→ **Assigned task**
Return all lines from the listing below that include the word "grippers".
---------- Data records ----------
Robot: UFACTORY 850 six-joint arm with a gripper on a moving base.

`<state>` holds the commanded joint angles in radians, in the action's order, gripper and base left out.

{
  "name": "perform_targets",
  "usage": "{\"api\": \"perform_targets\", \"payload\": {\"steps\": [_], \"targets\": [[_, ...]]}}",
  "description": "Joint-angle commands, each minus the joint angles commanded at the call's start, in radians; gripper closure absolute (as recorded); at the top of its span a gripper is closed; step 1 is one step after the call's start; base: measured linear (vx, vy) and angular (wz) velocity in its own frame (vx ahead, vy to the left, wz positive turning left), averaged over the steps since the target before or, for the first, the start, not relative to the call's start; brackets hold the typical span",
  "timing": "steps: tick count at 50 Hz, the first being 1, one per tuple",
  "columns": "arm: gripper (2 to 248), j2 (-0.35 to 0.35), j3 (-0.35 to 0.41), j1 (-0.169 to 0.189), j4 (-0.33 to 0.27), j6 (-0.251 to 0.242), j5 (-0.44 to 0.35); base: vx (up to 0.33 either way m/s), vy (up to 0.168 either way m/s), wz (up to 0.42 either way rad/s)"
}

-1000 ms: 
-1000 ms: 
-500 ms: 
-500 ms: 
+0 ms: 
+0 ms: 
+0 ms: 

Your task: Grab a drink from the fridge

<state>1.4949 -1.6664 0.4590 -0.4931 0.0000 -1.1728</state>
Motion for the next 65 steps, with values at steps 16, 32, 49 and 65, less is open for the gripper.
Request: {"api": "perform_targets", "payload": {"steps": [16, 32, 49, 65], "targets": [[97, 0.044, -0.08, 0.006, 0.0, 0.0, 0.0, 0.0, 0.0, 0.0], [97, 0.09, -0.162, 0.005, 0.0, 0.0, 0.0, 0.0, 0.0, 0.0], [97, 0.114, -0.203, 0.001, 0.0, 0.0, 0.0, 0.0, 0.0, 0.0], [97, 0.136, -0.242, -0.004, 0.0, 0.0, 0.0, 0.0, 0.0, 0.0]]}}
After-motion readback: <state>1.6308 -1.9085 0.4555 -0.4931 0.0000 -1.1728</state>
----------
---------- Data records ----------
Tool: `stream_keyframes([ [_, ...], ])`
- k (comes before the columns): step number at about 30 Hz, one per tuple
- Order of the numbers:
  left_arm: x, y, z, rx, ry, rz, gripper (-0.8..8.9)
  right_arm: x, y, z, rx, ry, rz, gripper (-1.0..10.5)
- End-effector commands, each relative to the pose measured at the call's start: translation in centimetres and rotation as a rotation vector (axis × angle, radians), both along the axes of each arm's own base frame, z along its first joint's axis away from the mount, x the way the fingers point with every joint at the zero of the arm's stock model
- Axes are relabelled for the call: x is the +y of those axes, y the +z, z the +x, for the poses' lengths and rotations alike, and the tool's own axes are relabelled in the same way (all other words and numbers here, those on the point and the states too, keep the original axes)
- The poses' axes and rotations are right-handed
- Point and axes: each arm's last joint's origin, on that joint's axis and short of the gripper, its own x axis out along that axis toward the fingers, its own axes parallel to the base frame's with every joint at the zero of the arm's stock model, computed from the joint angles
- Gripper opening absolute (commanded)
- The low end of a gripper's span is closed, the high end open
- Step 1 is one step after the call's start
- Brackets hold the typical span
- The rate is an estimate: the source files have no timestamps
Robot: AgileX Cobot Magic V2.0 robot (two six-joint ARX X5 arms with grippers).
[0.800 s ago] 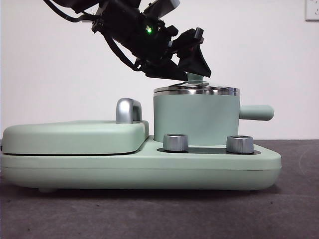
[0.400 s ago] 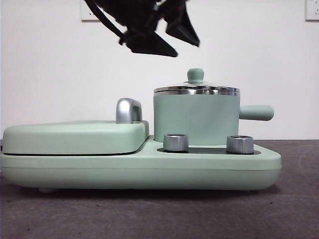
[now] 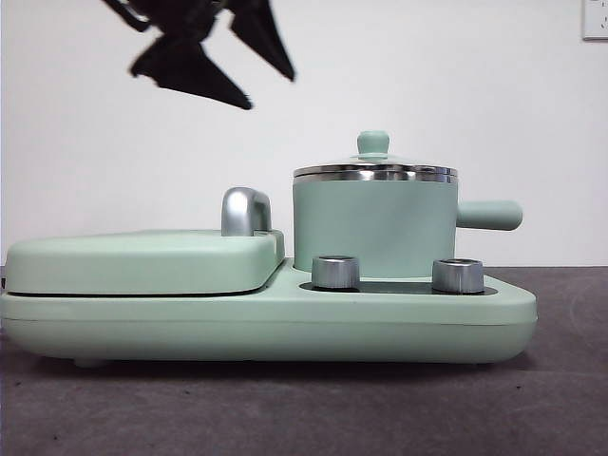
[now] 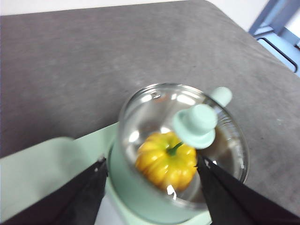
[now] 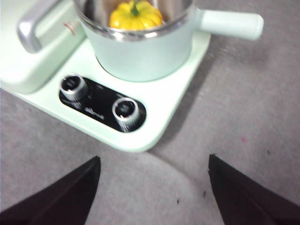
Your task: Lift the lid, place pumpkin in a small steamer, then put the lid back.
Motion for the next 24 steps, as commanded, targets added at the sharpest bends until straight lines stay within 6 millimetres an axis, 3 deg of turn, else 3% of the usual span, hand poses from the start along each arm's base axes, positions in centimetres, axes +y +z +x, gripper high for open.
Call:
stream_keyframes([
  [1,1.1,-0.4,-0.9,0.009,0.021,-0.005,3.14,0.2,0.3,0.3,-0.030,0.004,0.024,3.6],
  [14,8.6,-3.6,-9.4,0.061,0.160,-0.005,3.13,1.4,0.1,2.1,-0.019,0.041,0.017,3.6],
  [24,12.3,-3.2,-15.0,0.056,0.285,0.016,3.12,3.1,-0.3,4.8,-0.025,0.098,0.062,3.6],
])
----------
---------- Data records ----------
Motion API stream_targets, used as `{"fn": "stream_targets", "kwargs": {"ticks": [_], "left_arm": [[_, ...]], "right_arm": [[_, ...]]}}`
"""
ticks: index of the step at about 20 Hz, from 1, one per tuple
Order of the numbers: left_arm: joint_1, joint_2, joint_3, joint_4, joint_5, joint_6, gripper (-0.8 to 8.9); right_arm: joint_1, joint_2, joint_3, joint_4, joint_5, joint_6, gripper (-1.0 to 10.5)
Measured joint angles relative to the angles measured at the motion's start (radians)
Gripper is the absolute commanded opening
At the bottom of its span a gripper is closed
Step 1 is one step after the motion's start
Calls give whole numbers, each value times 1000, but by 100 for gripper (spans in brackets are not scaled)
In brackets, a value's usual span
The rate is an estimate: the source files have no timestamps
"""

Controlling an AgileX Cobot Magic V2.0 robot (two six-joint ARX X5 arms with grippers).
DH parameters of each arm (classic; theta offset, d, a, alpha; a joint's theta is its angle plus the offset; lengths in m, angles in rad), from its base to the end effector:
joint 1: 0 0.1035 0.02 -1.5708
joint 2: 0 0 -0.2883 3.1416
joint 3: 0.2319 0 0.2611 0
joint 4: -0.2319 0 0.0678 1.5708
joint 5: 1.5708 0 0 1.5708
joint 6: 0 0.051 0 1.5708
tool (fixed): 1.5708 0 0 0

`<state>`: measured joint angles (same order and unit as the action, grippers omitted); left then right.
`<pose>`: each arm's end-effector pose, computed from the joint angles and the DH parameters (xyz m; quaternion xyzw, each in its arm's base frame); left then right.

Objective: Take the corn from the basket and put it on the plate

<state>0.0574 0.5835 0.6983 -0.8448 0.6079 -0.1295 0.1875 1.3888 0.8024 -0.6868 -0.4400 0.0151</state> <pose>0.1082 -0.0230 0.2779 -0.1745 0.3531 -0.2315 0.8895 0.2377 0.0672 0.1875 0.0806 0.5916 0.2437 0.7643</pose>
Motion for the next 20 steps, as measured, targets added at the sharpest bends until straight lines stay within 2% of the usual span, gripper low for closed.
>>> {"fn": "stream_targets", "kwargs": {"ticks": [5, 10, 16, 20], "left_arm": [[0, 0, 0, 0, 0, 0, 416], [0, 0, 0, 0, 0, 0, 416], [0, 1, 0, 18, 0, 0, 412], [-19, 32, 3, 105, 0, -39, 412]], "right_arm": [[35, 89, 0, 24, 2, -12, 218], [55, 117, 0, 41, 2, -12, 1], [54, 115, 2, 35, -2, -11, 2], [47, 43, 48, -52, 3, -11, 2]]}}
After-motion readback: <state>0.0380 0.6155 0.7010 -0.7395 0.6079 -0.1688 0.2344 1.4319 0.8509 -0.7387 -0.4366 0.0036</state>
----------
→ **Result of this exercise**
Robot: AgileX Cobot Magic V2.0 robot (two six-joint ARX X5 arms with grippers).
Controlling an AgileX Cobot Magic V2.0 robot (two six-joint ARX X5 arms with grippers).
`<state>`: measured joint angles (same order and unit as the action, grippers omitted); left then right.

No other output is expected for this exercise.